--- WORK TASK ---
Only one stretch of the data below is wanted: the lines starting at the one with "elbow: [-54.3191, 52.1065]" and ending at the one with "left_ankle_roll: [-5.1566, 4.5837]", both included, given again exactly.
++++ PROVIDED ENTRIES ++++
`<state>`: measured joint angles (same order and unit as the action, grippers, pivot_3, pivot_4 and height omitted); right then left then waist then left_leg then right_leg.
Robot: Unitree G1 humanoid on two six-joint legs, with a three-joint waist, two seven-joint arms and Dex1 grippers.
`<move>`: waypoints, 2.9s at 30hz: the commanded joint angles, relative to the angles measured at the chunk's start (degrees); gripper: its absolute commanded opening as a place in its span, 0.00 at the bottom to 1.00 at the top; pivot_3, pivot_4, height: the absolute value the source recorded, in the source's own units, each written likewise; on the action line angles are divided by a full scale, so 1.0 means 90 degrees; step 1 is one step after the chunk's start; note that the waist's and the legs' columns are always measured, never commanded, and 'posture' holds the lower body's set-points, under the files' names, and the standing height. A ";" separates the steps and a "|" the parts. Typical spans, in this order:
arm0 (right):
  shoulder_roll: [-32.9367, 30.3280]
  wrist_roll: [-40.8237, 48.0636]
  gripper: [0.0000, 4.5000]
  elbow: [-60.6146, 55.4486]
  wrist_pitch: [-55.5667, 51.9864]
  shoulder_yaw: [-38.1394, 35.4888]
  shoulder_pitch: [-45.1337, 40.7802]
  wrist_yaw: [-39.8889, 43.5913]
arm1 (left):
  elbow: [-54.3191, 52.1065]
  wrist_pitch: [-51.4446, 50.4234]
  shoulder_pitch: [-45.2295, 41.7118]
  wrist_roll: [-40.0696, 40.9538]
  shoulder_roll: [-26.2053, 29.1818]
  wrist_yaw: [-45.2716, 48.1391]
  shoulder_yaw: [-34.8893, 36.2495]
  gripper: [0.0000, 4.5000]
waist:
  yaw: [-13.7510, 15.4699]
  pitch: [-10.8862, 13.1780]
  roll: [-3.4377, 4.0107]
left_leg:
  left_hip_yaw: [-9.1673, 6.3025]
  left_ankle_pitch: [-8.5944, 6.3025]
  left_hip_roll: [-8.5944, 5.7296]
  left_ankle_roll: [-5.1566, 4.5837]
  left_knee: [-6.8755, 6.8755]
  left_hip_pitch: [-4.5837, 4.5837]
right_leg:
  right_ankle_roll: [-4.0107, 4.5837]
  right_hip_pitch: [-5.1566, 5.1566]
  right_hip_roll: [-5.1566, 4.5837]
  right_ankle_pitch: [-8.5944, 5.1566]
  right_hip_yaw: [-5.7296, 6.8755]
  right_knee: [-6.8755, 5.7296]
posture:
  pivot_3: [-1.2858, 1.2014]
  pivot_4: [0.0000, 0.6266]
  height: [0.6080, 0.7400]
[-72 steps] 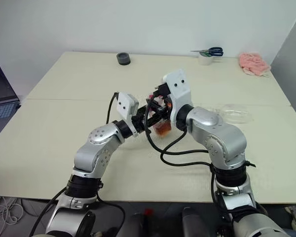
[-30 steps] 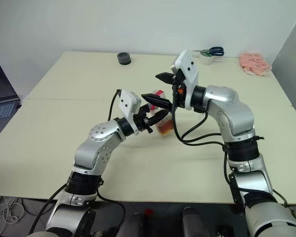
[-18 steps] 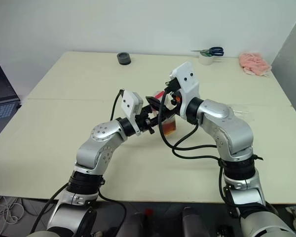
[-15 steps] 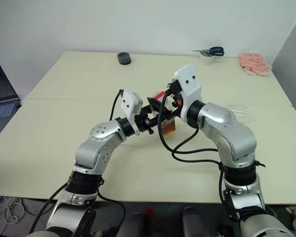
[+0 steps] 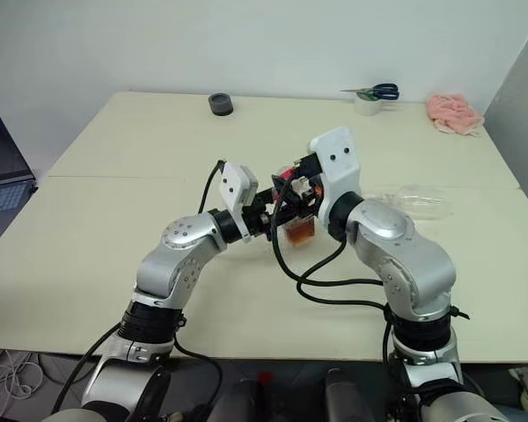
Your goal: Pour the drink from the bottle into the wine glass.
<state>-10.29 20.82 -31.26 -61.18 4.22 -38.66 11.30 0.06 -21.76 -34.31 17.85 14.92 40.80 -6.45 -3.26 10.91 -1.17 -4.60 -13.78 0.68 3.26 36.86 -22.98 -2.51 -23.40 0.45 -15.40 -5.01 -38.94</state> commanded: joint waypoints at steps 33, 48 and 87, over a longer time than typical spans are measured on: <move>-0.1969 0.0882 0.40 0.4628 0.3312 0.0151 -0.1492 0.6941 | -0.0972 -0.0327 0.0192 0.0388 0.0264 0.0212 0.0182 0.40 | -0.0027 0.0004 -0.0001 | 0.0001 -0.0001 0.0001 -0.0001 0.0002 0.0004 | 0.0017 0.0005 -0.0001 0.0010 0.0002 0.0002 | 0.52 0.24 1.00; -0.1919 0.0789 1.00 0.3844 0.3039 -0.0279 -0.1490 0.5652 | -0.0723 -0.0245 0.0066 0.0369 0.0208 0.0362 0.0075 0.40 | -0.0008 0.0004 -0.0001 | 0.0000 -0.0001 0.0001 -0.0001 0.0003 0.0004 | 0.0017 0.0005 -0.0001 0.0011 0.0002 0.0000 | 0.52 0.24 1.00; -0.1485 0.0314 1.00 0.1585 0.1524 -0.0291 -0.0619 0.2151 | -0.0543 -0.0110 0.0011 0.0246 0.0169 0.0488 0.0017 0.40 | 0.0003 0.0004 -0.0001 | 0.0002 0.0000 0.0002 -0.0001 0.0004 0.0003 | 0.0016 0.0003 0.0004 0.0010 -0.0003 0.0000 | 0.52 0.24 1.00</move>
<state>-21.40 24.04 -15.29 -47.48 5.30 -43.92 30.90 -2.42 -24.28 -33.39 19.73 16.00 45.14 -7.17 -3.23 10.95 -1.18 -4.57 -13.79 0.70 3.25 36.89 -22.96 -2.37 -23.37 0.49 -15.31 -5.04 -38.94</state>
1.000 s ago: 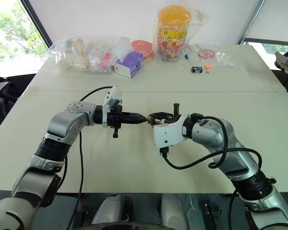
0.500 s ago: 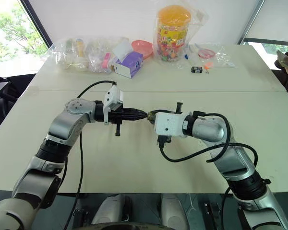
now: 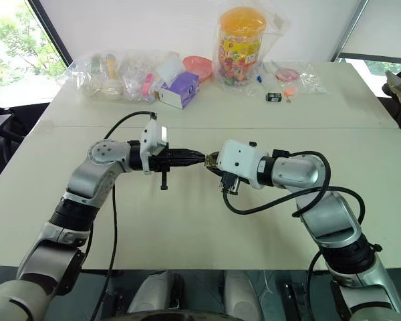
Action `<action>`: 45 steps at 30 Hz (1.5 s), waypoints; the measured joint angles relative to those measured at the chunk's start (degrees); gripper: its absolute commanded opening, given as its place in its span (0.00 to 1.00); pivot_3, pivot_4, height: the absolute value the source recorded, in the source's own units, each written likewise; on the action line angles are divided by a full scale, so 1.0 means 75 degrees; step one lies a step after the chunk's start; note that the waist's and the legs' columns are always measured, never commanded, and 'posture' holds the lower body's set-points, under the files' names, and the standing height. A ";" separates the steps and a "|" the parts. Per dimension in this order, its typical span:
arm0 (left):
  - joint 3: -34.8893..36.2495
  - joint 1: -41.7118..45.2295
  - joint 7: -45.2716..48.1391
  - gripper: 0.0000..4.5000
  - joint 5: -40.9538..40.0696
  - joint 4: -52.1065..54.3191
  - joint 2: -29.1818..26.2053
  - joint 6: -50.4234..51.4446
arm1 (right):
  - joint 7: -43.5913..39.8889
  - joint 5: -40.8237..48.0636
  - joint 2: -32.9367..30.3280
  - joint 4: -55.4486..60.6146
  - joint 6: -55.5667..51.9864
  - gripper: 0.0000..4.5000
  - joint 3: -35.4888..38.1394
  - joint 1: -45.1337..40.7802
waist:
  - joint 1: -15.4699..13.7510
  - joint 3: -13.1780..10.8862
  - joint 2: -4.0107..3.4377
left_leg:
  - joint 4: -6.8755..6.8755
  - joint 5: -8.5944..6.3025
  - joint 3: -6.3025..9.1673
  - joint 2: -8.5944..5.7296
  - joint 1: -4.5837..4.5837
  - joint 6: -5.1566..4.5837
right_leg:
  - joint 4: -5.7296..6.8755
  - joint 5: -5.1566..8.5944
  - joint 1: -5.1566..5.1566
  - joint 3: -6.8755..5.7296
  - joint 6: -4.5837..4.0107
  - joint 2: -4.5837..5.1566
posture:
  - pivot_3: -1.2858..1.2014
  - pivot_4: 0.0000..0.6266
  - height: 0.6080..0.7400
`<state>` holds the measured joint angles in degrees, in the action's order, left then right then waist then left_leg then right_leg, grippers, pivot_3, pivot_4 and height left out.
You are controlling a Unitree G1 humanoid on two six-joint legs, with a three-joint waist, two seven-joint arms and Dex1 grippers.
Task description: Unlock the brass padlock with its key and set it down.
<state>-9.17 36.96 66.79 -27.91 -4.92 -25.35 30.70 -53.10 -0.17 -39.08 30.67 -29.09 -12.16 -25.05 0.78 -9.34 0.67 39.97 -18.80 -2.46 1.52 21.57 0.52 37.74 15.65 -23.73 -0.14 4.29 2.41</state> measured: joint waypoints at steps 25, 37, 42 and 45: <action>0.1099 0.0401 -0.0270 0.76 -0.1802 -0.0292 0.0056 0.3305 | 0.0275 -0.0185 -0.0200 0.0070 0.0634 0.15 -0.0081 -0.0097 | -0.0019 -0.0016 0.0019 | 0.0000 0.0000 0.0002 -0.0002 0.0010 0.0000 | -0.0011 0.0000 -0.0003 0.0000 -0.0001 0.0012 | 0.52 0.24 1.00; 0.0561 0.0398 -0.0212 0.76 -0.1534 -0.0262 0.0132 0.3168 | 0.0318 -0.0280 -0.0206 0.0210 0.0708 0.15 -0.0137 -0.0084 | -0.0023 -0.0016 0.0019 | 0.0000 0.0000 0.0003 -0.0004 0.0014 0.0000 | -0.0013 0.0000 -0.0004 0.0002 -0.0001 0.0015 | 0.52 0.24 1.00; 0.0497 0.0433 -0.0274 0.76 -0.1400 -0.0460 0.0269 0.3024 | 0.0324 -0.0325 -0.0211 0.0234 0.0708 0.15 -0.0137 -0.0056 | -0.0024 -0.0016 0.0019 | 0.0000 0.0000 0.0003 -0.0004 0.0014 0.0000 | -0.0014 0.0000 -0.0004 0.0001 -0.0001 0.0012 | 0.52 0.24 1.00; 0.0505 0.0493 -0.0379 0.76 -0.1348 -0.0603 0.0413 0.2977 | 0.0329 -0.0364 -0.0248 0.0235 0.0708 0.15 -0.0137 -0.0029 | -0.0031 -0.0016 0.0019 | 0.0000 0.0000 0.0003 -0.0004 0.0017 0.0000 | -0.0014 0.0000 -0.0004 0.0001 0.0000 0.0012 | 0.52 0.24 1.00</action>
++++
--- TASK RESULT ---
  elbow: [-54.3191, 52.1065]
  wrist_pitch: [-51.4446, 50.4234]
  shoulder_pitch: [-45.2295, 41.7118]
  wrist_roll: [-40.0696, 40.9538]
  shoulder_roll: [-26.2053, 29.1818]
  wrist_yaw: [-45.2716, 48.1391]
  shoulder_yaw: [-34.8893, 36.2495]
  gripper: [0.0000, 4.5000]
waist:
  yaw: [-13.7510, 15.4699]
  pitch: [-10.8862, 13.1780]
  roll: [-3.4377, 4.0107]
left_leg:
  left_hip_yaw: [-9.1673, 6.3025]
  left_ankle_pitch: [-8.5944, 6.3025]
  left_hip_roll: [-8.5944, 5.7296]
  left_ankle_roll: [-5.1566, 4.5837]

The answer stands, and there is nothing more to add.